▶ TASK REQUIREMENTS
Find the string "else" in the entries and copy each line that has it.

▶ Entries taken from a collection
※

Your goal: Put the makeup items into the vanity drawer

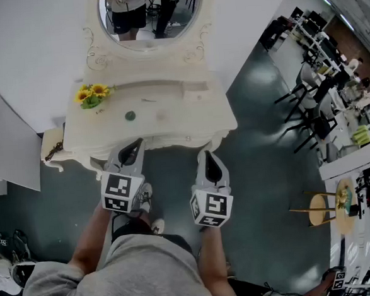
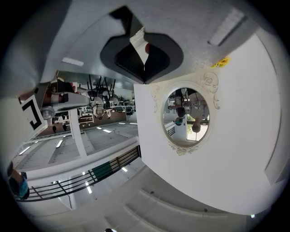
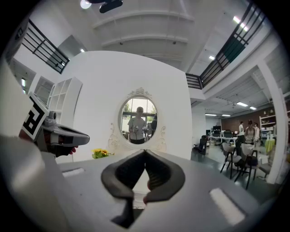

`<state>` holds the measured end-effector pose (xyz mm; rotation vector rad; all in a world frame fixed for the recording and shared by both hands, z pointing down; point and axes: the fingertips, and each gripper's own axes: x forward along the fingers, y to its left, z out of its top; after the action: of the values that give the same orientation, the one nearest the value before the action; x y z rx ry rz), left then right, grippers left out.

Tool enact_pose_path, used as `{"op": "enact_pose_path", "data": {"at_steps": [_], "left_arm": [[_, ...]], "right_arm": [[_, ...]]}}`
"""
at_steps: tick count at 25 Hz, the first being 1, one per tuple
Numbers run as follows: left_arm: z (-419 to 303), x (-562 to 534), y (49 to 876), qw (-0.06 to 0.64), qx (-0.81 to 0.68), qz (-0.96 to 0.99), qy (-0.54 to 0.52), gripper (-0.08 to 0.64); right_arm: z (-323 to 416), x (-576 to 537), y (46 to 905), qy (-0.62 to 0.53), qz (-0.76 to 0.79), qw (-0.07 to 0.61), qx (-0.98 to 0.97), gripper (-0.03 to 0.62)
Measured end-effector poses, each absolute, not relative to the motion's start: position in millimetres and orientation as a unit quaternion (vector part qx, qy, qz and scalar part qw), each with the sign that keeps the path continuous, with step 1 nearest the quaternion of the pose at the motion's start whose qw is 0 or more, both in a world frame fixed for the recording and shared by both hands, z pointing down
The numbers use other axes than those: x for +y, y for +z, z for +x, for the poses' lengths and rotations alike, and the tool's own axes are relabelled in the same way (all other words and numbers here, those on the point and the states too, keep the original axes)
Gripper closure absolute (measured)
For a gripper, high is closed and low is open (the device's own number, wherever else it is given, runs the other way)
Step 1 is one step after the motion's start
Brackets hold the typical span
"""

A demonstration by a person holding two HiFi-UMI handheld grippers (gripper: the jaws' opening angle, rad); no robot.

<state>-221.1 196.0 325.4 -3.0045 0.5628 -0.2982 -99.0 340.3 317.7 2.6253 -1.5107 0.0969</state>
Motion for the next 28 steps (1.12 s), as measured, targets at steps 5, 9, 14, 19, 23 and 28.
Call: {"op": "enact_pose_path", "data": {"at_steps": [5, 9, 14, 19, 23, 28], "left_arm": [[-219.5, 196.2, 325.8, 0.037, 0.185, -0.977, -0.099, 0.549], [-214.3, 199.9, 329.3, 0.033, 0.184, -0.978, -0.096, 0.549], [-200.9, 189.3, 333.5, 0.032, 0.191, -0.976, -0.102, 0.549], [-180.4, 157.5, 344.6, 0.027, 0.201, -0.973, -0.111, 0.549], [-156.1, 123.9, 352.8, 0.018, 0.211, -0.970, -0.120, 0.549], [-125.5, 80.5, 373.1, 0.003, 0.218, -0.965, -0.144, 0.549]], "right_arm": [[-98.2, 343.1, 317.1, 0.033, 0.866, 0.054, -0.496, 0.589], [-96.5, 346.6, 319.5, 0.030, 0.865, 0.060, -0.497, 0.589], [-82.9, 334.1, 326.8, 0.039, 0.860, 0.064, -0.504, 0.589], [-59.6, 296.0, 336.6, 0.046, 0.853, 0.065, -0.516, 0.589], [-36.1, 253.7, 344.8, 0.056, 0.842, 0.068, -0.532, 0.589], [-6.3, 197.3, 362.3, 0.079, 0.828, 0.069, -0.551, 0.589]]}}
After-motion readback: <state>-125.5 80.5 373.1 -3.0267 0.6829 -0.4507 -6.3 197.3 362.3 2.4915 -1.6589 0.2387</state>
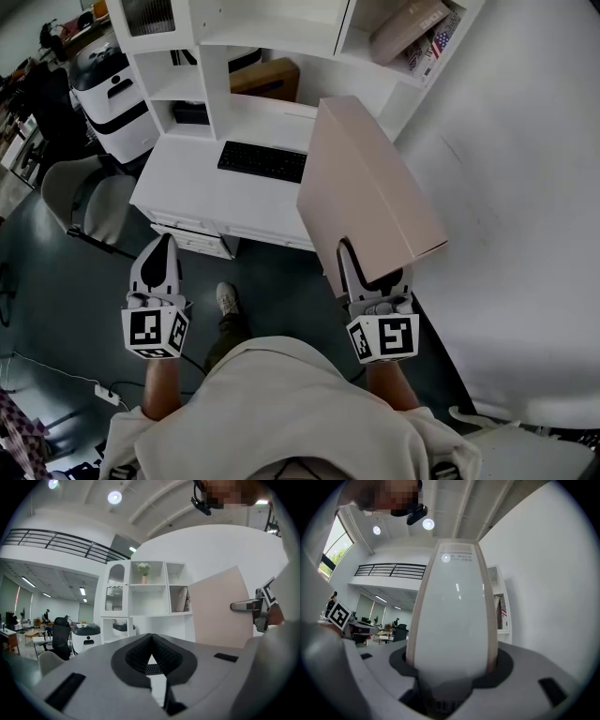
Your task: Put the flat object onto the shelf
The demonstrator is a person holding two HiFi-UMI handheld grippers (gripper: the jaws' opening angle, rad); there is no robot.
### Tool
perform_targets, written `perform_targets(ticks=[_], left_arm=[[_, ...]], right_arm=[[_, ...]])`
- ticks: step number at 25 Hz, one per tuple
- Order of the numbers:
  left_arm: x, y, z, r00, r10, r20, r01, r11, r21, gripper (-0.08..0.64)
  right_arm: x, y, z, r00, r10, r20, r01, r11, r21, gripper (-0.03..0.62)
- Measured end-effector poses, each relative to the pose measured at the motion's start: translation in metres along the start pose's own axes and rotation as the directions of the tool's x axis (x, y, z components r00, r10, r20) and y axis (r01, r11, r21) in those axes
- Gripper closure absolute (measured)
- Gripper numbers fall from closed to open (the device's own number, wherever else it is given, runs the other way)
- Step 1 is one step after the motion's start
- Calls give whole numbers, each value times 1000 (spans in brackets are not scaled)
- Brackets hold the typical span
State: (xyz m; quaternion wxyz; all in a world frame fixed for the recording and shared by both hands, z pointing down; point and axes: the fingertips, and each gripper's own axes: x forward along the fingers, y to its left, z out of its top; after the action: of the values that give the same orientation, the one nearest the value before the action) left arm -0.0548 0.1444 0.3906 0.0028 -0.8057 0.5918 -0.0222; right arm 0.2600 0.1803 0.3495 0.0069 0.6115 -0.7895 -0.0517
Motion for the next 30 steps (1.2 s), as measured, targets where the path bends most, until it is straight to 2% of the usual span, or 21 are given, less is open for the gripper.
perform_targets(ticks=[13, 25, 30], left_arm=[[125, 83, -4, 996, -84, 19, 85, 996, -26, 568], [225, 160, -6, 981, -193, 4, 193, 981, -26, 568], [252, 174, -9, 978, -208, -2, 208, 978, -27, 568]], right_arm=[[128, 18, 1, 998, -59, -6, 59, 997, -41, 307], [242, 25, 13, 985, -175, -12, 174, 982, -74, 307], [276, 26, 20, 986, -166, -1, 166, 983, -84, 307]])
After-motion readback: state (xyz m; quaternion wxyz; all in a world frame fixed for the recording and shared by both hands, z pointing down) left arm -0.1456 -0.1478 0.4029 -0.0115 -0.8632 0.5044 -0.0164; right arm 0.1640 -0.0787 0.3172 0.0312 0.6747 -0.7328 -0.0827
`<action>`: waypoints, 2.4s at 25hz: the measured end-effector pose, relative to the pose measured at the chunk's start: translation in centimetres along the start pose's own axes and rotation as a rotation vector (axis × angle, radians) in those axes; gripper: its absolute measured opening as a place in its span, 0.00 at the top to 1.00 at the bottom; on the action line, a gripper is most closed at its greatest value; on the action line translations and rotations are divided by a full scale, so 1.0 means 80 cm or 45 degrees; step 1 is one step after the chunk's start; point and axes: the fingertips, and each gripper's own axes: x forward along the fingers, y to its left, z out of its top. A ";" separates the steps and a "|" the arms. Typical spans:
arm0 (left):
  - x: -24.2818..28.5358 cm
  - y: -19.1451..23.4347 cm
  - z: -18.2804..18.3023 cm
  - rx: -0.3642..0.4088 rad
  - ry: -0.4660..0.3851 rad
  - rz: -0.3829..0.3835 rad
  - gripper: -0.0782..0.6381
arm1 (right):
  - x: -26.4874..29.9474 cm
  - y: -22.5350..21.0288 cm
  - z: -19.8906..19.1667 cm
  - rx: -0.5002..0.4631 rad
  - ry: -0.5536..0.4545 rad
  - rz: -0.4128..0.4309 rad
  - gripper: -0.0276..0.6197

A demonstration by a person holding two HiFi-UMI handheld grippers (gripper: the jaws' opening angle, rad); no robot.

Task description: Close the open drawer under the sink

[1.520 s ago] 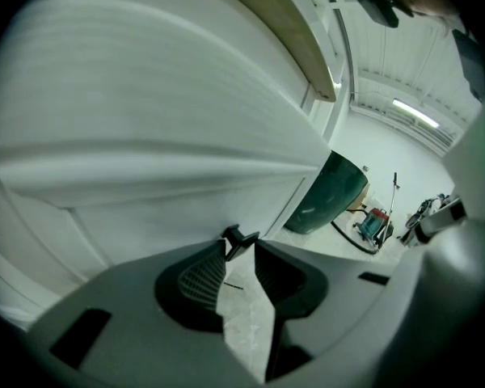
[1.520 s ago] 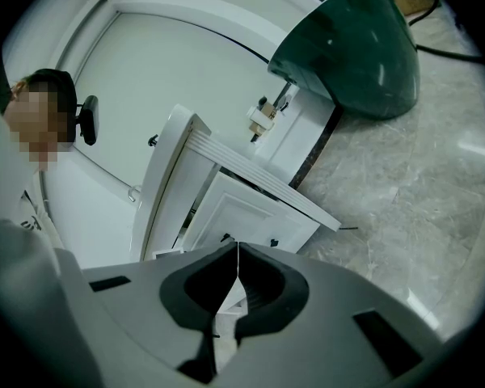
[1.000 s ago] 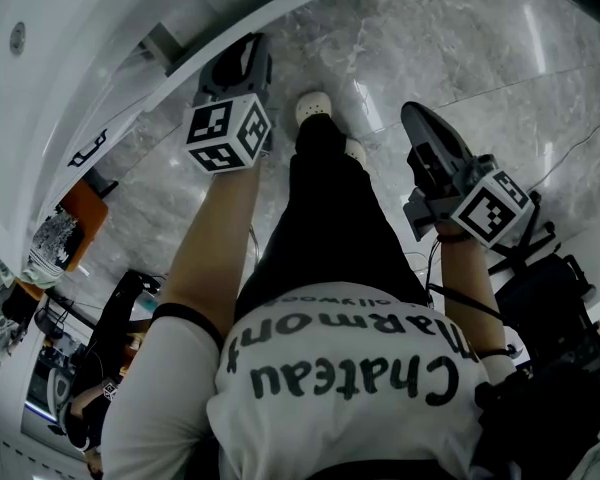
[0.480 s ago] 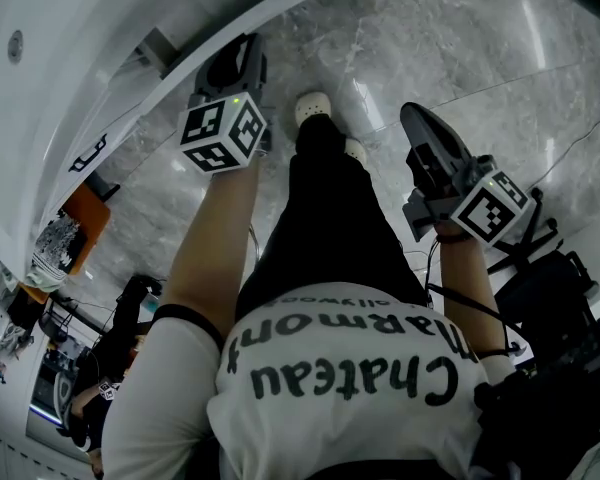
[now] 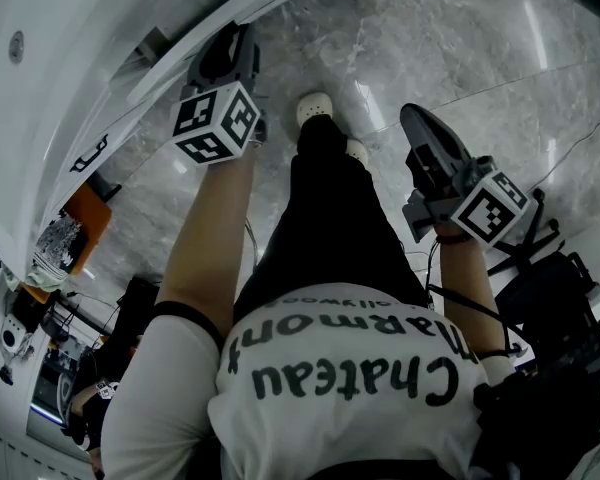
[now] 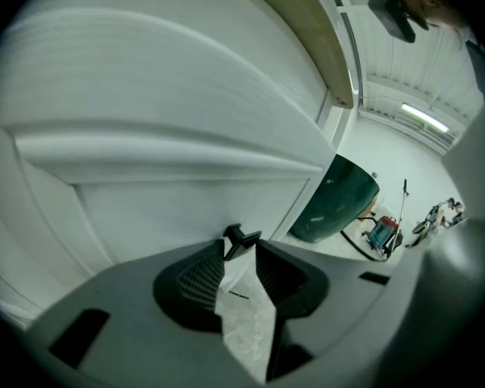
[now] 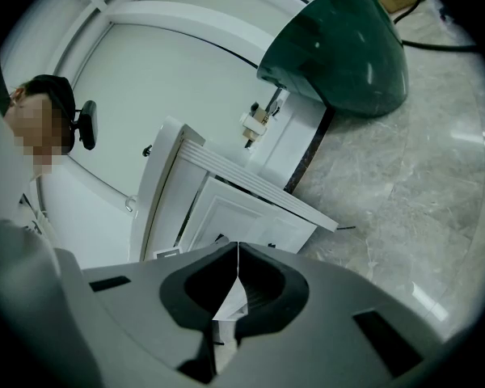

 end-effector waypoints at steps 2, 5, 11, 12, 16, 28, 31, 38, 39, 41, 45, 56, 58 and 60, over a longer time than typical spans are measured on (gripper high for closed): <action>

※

▶ OUTPUT FOR THIS EXERCISE
For a gripper, high is closed and low is open (the device's own number, wherever else it is given, runs the other way)
- Gripper numbers fall from closed to open (the device's own number, wherever else it is given, runs the other way)

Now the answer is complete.